# Superdrive Error 0x80020022



## Bluefire310 (Apr 16, 2008)

I've heard that this has been happening to a lot of people, but I began receiving errors while burning CDs and DVDs after a certain Superdrive Update. My drive would start to burn DVDs/CDs and then an error window would pop up and the computer would eject what it was burning.  I recently fixed my Superdrive using tips that a fellow user posted on the apple.com forums about a month and a half ago.  It took me a while to find the answer I needed there, but I was able to remove the latest update and I was able to successfully burn things again.

I returned home from Spring Break yesterday to find that I'm getting errors while burning again. I was able to get a cap of the error message:






(Burning the disk failed because communication to the disk drive failed. Error code 0x80020022)

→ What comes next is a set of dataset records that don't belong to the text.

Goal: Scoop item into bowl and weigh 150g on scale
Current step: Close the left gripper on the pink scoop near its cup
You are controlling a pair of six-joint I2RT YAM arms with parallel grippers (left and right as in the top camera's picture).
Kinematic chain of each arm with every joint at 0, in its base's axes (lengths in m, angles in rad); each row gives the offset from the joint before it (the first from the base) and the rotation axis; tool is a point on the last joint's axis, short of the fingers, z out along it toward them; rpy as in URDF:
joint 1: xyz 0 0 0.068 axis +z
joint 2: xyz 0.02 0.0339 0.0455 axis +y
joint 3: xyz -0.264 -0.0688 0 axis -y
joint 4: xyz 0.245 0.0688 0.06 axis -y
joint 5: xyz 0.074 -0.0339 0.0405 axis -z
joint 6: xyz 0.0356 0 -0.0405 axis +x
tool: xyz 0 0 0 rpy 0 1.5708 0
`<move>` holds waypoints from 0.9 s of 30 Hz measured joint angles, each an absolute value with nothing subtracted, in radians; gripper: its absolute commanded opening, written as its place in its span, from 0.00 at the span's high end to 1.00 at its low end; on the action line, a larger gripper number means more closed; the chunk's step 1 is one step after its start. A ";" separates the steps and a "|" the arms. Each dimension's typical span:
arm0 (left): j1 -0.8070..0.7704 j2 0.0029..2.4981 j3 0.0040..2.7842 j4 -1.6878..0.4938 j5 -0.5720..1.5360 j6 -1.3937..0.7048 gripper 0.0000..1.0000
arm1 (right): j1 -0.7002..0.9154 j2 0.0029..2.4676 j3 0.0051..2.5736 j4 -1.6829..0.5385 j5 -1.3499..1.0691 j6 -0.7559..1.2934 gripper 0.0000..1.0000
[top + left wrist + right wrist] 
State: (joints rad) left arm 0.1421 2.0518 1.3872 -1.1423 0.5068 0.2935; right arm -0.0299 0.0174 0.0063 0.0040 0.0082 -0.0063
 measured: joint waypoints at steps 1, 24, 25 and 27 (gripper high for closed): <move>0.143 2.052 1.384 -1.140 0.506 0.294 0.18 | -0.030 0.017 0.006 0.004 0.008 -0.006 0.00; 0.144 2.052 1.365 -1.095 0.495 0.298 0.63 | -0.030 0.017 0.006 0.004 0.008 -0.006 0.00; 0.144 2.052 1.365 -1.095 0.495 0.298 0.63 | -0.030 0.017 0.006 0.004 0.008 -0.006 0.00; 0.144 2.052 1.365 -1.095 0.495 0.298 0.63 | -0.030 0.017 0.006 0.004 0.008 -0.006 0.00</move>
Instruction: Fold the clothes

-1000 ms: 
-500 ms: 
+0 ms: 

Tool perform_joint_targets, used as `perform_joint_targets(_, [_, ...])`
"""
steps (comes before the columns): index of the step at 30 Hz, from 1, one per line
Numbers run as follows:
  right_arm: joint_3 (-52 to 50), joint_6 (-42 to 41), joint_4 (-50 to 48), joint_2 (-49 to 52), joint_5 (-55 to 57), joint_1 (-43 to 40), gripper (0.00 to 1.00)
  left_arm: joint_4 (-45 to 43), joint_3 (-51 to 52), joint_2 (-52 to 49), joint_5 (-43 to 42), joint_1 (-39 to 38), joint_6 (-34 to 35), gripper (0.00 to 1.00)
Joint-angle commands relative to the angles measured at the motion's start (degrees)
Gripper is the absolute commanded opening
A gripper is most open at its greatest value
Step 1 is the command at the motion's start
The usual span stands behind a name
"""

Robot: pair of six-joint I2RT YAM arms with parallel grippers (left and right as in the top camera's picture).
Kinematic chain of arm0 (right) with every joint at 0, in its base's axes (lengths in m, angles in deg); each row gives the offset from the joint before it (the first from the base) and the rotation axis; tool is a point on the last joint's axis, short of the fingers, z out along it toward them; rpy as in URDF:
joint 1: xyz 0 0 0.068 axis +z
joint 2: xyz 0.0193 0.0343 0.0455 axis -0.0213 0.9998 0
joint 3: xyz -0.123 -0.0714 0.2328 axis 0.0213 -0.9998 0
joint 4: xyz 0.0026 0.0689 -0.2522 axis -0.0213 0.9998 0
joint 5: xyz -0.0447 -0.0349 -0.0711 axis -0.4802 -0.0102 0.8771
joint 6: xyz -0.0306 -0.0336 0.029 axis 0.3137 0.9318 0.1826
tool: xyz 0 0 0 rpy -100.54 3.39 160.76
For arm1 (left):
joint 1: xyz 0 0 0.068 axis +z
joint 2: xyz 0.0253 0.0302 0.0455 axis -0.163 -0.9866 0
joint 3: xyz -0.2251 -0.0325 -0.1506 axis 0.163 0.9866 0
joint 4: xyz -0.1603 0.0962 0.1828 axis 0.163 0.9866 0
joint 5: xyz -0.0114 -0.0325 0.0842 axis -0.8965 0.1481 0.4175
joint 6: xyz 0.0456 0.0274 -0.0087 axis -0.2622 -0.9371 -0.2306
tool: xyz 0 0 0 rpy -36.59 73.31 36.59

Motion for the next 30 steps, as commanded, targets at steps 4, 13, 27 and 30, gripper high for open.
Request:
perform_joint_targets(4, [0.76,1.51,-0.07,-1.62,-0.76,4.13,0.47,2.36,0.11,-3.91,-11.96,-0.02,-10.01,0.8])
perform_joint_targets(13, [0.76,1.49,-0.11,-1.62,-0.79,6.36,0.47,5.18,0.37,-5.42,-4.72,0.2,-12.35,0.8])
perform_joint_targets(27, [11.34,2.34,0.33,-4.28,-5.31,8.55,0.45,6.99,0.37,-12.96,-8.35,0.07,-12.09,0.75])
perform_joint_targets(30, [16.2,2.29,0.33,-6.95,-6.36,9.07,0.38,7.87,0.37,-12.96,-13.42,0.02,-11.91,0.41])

This is unbelievably frustrating, especially since I haven't changed or updated anything to do with my Superdrive. Does anyone know of any existing ways to fix this?
Thank you.


----------



## ct_68 (Jun 1, 2008)

I recently experienced this error as well.  

I called apple support and performed the following to correct it:

Power down your mac.

Remove the battery & AC power.

Press and hold the power button for ~10 - 15 seconds. 

Replace the battery and AC power.

Perform a PRAM reset (boot and press alt-cmd-P-R after you hear the apple "boot sound".   When you hear the 2nd "boot sound" release the key combo.

Once the system boots, see if you can burn a disc and verify that it is accessible and complete. 

Good luck. 

MacBook
2.16GHz Dual Core 
2G / 160G HDD
OS X 10.5.2


----------



## ted939 (May 27, 2009)

In short, Repairing Permissions (Applications > Utilities > Disk Utility) on my main drive worked for me.

The longer version
I recently bought a PowerPC G5, w/2 x 2 GHz, 5.5GB RAM, running Leopard.
I burned a DVD or two - no problem.
I went to burn 3rd DVD, it didn't work. It appeared to work for a minute or two, then stopped, giving me that 0x80020022 error message.  I tried once or twice more, with the same blank DVD disc - same error message.
I repaired disk permissions - then tried the burn again with the same exact disc - it worked.


----------